------ Available data ------

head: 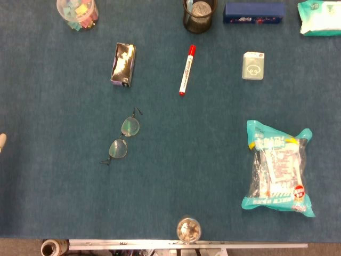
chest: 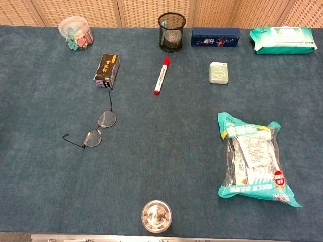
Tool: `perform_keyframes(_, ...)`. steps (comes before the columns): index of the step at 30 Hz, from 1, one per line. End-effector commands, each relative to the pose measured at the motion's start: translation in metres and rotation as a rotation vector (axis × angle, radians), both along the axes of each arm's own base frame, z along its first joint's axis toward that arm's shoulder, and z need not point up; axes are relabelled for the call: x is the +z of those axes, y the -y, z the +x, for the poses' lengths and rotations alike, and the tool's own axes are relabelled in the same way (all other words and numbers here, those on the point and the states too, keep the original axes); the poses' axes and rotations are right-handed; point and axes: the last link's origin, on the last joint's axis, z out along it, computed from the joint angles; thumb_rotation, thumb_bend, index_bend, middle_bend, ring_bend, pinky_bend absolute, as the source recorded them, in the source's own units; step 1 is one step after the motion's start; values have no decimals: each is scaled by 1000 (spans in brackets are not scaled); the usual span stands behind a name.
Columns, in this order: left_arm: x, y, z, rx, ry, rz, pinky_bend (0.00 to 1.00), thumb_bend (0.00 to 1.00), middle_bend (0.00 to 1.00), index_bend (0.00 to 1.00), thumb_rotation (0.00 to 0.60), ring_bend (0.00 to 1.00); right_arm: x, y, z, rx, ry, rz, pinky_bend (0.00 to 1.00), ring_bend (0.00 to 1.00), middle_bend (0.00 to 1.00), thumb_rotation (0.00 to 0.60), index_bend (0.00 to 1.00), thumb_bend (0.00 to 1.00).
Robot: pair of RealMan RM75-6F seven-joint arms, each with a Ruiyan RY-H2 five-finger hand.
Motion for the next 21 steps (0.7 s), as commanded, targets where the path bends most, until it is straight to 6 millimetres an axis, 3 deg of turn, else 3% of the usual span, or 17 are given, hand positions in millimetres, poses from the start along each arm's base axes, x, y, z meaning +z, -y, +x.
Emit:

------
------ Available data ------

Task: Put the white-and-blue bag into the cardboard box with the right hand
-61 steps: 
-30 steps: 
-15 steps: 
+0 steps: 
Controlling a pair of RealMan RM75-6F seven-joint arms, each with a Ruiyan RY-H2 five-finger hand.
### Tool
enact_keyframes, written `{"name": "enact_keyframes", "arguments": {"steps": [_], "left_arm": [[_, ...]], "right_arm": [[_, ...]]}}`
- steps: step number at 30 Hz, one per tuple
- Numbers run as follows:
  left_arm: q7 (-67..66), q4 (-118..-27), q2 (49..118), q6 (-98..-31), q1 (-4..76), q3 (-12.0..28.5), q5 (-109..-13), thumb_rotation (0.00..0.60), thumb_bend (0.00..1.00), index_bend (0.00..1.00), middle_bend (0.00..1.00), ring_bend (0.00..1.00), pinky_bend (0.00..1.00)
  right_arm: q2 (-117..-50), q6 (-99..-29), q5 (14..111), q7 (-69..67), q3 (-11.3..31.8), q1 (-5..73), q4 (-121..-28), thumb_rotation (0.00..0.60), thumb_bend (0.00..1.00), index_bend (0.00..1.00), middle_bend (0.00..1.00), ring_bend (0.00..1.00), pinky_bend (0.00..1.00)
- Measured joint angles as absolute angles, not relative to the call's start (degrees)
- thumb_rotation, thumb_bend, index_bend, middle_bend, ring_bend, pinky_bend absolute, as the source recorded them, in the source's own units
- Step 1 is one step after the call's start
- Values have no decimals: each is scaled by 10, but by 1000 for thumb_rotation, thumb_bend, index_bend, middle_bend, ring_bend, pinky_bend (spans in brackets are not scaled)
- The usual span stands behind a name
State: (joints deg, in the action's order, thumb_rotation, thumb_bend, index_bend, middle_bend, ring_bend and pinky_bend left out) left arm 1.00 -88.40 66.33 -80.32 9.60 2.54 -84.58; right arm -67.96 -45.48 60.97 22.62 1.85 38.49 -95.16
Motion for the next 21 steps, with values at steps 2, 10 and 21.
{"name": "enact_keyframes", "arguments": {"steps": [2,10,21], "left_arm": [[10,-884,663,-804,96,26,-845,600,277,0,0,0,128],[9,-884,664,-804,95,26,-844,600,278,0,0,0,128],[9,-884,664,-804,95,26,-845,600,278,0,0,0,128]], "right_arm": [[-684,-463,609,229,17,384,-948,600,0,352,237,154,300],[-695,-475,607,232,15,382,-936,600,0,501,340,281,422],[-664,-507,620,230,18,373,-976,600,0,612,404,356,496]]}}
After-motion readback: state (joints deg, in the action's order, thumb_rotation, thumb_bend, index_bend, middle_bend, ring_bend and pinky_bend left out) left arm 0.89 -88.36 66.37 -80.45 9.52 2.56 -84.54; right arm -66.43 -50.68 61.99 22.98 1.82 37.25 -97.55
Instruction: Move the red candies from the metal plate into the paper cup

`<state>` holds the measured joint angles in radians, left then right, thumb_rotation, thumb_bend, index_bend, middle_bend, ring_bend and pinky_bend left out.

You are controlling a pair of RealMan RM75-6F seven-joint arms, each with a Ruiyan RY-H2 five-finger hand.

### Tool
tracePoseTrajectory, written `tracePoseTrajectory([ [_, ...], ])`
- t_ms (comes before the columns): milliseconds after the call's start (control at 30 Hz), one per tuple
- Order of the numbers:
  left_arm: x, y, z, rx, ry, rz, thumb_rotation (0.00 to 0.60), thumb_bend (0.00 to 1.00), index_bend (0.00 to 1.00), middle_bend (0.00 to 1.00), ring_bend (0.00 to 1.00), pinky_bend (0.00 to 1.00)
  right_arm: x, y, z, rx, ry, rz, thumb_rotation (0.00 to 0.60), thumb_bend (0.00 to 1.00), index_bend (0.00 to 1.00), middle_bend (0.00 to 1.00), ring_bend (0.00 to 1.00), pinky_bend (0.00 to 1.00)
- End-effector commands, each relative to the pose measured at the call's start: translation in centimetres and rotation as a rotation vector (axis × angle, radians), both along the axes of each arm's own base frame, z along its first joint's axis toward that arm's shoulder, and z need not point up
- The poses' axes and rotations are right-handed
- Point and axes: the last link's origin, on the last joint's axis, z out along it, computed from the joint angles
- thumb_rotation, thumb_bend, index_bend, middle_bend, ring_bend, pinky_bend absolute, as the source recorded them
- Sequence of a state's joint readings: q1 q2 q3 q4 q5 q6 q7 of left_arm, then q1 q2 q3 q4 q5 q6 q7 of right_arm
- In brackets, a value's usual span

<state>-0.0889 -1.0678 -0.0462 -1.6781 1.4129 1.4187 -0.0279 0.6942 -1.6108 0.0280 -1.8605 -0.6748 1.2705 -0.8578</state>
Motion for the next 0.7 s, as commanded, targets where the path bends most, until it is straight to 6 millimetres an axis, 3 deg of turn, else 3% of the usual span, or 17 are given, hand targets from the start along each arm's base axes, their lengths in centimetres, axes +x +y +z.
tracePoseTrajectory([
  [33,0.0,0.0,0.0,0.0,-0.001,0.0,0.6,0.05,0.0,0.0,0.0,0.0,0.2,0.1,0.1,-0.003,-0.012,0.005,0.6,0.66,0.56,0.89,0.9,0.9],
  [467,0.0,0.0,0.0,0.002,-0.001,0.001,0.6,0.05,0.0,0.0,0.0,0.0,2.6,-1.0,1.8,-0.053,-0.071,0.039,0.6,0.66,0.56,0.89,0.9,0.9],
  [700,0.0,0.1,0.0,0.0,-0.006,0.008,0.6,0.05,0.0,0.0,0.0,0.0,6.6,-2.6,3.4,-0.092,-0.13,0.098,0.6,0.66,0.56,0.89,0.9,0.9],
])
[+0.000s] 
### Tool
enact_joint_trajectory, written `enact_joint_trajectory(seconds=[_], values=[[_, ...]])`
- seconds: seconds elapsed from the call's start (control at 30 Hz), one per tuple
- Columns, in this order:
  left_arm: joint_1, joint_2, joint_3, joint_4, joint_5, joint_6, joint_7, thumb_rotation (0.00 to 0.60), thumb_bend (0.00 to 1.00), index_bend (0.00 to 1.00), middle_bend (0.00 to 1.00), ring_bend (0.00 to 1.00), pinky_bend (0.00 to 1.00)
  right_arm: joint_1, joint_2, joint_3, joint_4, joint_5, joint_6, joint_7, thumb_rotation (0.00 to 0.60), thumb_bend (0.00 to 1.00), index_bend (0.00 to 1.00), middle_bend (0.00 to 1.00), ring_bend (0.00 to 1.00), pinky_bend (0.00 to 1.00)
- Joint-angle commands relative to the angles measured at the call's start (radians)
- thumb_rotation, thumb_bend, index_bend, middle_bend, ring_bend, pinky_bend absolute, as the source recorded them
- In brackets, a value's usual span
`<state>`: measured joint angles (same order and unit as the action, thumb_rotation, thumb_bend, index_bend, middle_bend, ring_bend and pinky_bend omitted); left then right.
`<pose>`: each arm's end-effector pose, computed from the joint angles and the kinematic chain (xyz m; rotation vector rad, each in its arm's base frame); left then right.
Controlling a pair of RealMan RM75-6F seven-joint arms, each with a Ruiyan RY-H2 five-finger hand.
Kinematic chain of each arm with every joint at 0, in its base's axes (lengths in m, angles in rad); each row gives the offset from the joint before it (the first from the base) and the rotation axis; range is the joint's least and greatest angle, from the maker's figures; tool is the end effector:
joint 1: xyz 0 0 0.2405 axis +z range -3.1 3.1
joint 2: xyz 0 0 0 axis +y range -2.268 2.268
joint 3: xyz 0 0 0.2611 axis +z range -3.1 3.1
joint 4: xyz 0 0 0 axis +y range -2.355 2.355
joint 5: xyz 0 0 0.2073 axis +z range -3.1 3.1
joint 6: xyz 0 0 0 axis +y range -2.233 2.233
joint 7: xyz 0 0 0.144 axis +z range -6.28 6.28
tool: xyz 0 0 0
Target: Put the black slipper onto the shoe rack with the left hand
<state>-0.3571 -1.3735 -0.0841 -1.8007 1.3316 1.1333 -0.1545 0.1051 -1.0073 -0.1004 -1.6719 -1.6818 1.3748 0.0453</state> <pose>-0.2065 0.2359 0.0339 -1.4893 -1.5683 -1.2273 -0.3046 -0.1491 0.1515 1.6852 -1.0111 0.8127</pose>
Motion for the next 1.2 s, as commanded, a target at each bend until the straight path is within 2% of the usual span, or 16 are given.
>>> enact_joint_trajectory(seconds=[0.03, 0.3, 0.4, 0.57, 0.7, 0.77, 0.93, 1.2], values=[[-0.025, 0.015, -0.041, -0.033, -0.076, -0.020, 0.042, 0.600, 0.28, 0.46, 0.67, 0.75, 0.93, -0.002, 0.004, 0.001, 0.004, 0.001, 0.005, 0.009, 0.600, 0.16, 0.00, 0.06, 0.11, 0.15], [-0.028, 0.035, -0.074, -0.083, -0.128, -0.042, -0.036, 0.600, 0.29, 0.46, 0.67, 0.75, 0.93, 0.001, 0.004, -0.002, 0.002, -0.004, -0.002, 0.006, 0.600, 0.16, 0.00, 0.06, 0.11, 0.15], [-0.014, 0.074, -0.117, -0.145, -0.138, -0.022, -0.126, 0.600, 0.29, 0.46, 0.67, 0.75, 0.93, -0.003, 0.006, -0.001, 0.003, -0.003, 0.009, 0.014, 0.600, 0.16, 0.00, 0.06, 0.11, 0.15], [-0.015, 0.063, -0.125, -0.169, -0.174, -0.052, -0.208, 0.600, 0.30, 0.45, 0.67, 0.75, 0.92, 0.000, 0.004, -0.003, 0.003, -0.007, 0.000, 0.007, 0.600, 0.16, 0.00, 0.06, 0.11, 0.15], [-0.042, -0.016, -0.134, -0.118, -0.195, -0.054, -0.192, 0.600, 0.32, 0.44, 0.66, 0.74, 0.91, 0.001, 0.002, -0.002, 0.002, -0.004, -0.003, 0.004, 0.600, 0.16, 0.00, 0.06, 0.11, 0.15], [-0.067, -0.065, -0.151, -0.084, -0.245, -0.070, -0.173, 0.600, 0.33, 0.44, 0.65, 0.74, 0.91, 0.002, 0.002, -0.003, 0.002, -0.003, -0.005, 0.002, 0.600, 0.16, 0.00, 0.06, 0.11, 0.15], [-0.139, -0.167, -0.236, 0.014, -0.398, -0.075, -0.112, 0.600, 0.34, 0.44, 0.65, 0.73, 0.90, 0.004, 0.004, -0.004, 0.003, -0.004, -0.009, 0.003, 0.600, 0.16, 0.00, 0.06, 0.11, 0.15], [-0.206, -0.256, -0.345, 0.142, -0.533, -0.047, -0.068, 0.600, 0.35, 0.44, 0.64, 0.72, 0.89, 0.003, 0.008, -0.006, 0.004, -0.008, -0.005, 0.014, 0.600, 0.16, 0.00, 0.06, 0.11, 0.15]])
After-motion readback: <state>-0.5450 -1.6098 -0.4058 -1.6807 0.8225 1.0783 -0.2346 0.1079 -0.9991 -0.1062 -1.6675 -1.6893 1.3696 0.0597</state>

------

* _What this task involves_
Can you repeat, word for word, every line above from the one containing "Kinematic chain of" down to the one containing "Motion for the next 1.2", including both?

* _The answer_
Kinematic chain of each arm with every joint at 0, in its base's axes (lengths in m, angles in rad); each row gives the offset from the joint before it (the first from the base) and the rotation axis; range is the joint's least and greatest angle, from the maker's figures; tool is the end effector:
joint 1: xyz 0 0 0.2405 axis +z range -3.1 3.1
joint 2: xyz 0 0 0 axis +y range -2.268 2.268
joint 3: xyz 0 0 0.2611 axis +z range -3.1 3.1
joint 4: xyz 0 0 0 axis +y range -2.355 2.355
joint 5: xyz 0 0 0.2073 axis +z range -3.1 3.1
joint 6: xyz 0 0 0 axis +y range -2.233 2.233
joint 7: xyz 0 0 0.144 axis +z range -6.28 6.28
tool: xyz 0 0 0
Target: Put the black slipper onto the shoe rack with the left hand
<state>-0.3571 -1.3735 -0.0841 -1.8007 1.3316 1.1333 -0.1545 0.1051 -1.0073 -0.1004 -1.6719 -1.6818 1.3748 0.0453</state> <pose>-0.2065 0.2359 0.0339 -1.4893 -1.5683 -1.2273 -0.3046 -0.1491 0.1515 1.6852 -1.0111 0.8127</pose>
Motion for the next 1.2 s, as commanded, a target at each bend until the straight path is within 2% of the usual span, or 16 are given.

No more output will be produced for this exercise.